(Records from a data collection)

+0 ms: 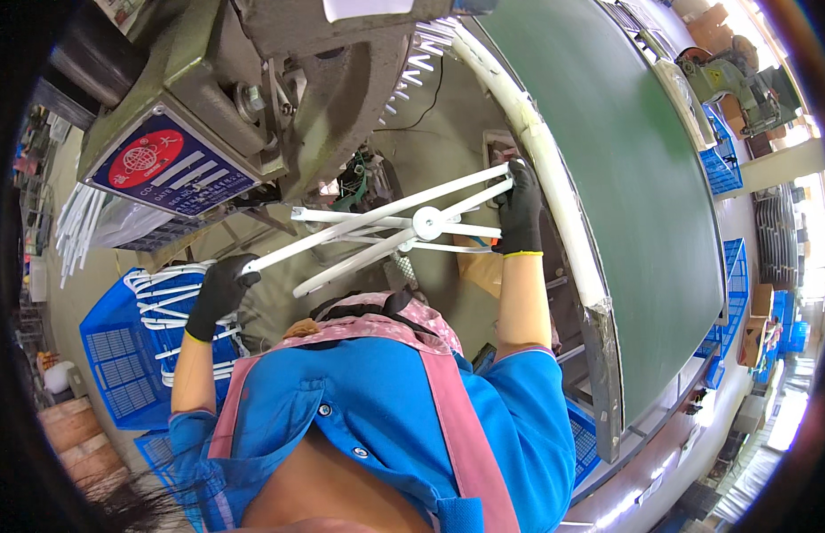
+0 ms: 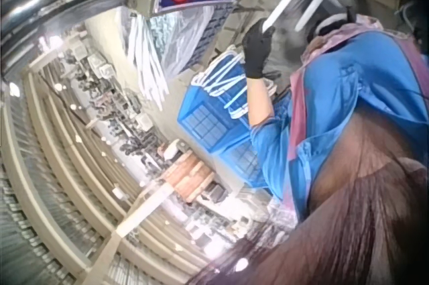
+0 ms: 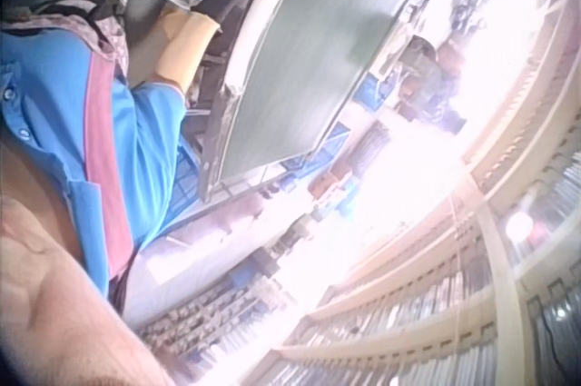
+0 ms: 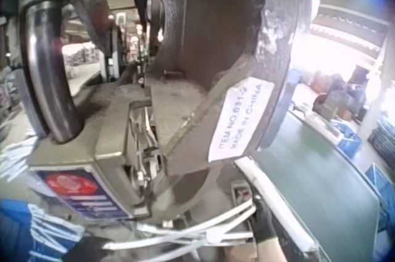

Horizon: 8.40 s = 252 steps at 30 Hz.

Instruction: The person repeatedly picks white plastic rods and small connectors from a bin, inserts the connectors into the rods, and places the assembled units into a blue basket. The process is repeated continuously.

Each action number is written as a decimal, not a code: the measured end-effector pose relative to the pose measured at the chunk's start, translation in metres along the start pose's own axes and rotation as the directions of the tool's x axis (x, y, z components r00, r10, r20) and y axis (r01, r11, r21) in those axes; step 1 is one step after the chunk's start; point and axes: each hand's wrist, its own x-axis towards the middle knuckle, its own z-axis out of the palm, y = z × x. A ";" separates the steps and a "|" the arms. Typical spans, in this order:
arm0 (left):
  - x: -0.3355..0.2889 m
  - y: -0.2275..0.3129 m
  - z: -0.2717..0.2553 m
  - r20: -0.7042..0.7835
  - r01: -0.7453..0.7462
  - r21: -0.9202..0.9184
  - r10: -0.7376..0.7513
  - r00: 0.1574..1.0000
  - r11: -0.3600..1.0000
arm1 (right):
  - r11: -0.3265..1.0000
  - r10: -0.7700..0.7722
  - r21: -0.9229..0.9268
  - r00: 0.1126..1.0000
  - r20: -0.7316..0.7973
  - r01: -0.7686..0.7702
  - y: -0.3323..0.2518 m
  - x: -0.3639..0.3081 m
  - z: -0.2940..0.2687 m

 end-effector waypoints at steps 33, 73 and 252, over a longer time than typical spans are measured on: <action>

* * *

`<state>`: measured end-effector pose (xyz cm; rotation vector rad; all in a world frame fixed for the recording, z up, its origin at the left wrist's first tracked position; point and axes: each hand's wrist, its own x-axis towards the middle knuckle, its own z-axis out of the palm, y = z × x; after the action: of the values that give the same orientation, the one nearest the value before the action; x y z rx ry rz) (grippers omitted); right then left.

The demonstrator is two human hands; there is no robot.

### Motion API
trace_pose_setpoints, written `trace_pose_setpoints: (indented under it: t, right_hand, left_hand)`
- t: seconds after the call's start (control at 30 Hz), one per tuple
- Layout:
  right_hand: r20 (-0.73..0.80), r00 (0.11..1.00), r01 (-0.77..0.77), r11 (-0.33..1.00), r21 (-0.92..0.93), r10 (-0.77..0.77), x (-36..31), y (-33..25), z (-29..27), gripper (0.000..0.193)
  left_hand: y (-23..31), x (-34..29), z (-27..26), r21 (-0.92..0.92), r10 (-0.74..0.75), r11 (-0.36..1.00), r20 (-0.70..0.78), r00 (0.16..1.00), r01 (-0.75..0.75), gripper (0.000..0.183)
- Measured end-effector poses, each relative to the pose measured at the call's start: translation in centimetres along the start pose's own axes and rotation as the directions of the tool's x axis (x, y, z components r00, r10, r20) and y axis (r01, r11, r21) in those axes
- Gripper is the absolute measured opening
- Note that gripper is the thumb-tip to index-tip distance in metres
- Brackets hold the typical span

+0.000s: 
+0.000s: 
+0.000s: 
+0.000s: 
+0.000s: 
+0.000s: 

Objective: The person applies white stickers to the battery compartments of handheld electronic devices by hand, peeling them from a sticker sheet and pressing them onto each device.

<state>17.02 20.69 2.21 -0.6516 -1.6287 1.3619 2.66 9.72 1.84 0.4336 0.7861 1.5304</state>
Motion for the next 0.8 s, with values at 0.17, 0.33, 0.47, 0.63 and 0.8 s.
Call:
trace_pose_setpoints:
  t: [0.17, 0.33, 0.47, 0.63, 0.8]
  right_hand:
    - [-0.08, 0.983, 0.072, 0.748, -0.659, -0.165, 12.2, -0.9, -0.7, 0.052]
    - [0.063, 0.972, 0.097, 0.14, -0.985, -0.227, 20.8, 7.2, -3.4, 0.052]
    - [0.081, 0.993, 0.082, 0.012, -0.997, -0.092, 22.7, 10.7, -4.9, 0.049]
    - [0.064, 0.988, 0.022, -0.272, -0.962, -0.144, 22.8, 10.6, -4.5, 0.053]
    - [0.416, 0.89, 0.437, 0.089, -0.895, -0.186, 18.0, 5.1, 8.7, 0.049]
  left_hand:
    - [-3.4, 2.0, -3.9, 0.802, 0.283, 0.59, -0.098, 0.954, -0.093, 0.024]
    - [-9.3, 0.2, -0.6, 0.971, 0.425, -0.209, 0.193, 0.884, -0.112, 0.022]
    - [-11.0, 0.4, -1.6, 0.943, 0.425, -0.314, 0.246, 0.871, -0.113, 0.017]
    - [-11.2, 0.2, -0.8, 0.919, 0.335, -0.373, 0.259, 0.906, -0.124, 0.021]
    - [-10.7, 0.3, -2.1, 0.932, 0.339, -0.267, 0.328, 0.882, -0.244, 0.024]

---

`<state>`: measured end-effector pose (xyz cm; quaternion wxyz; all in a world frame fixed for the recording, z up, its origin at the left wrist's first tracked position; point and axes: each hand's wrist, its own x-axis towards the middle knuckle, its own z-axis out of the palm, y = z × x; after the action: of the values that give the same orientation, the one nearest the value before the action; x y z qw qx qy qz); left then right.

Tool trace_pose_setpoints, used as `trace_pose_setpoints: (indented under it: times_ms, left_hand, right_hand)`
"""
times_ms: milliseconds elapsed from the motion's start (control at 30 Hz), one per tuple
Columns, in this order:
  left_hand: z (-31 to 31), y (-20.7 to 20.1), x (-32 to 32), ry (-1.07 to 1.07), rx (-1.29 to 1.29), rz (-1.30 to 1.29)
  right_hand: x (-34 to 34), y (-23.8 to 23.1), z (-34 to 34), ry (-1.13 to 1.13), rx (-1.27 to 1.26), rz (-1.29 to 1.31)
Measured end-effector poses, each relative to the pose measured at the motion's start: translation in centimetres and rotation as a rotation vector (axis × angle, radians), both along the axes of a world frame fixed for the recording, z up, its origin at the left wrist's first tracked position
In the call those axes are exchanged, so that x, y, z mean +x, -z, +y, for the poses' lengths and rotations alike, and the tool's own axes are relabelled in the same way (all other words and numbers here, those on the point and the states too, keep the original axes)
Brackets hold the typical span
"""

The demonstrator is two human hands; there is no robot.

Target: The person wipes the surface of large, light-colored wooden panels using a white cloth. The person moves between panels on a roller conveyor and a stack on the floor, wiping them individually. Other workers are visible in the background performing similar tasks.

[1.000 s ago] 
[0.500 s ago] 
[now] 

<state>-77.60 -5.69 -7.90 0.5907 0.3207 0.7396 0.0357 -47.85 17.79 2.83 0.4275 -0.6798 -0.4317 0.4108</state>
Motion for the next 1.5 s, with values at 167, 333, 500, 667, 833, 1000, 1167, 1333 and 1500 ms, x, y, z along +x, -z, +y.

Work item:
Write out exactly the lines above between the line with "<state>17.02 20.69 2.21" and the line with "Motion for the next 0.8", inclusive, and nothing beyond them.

Output for this exercise:
<state>17.02 20.69 2.21 -0.6516 -1.6287 1.3619 2.66 9.72 1.84 0.4336 0.7861 1.5304</state>
Motion for the next 0.8 s, with values at 0.17, 0.33, 0.47, 0.63 and 0.8 s.

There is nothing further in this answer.